| Exercise requirements |
Using the listing below, retype exactly the lines starting at the one with "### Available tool" and ending at the one with "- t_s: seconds", and include both.
━━ Data
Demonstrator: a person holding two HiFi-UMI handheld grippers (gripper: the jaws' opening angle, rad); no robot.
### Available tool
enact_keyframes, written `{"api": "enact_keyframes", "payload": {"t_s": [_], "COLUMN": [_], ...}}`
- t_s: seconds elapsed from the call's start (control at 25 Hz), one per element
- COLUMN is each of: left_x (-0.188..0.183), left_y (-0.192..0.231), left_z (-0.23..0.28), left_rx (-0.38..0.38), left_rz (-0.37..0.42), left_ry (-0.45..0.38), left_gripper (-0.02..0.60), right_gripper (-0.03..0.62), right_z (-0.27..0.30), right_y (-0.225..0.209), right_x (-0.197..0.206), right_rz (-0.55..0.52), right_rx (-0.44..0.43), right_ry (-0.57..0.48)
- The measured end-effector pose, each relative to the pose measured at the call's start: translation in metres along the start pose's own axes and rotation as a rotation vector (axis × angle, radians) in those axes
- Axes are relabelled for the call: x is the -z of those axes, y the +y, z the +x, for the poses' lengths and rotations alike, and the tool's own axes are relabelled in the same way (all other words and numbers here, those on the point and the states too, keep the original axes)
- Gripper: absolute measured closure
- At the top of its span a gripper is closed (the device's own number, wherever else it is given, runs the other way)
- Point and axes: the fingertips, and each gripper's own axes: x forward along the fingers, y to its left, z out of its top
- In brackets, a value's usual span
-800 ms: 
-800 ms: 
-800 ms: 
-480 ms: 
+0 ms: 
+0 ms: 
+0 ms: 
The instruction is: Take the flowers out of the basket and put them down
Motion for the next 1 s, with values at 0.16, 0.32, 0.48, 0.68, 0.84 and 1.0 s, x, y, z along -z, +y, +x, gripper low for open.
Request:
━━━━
| Exercise response |
### Available tool
enact_keyframes, written `{"api": "enact_keyframes", "payload": {"t_s": [_], "COLUMN": [_], ...}}`
- t_s: seconds elapsed from the call's start (control at 25 Hz), one per element

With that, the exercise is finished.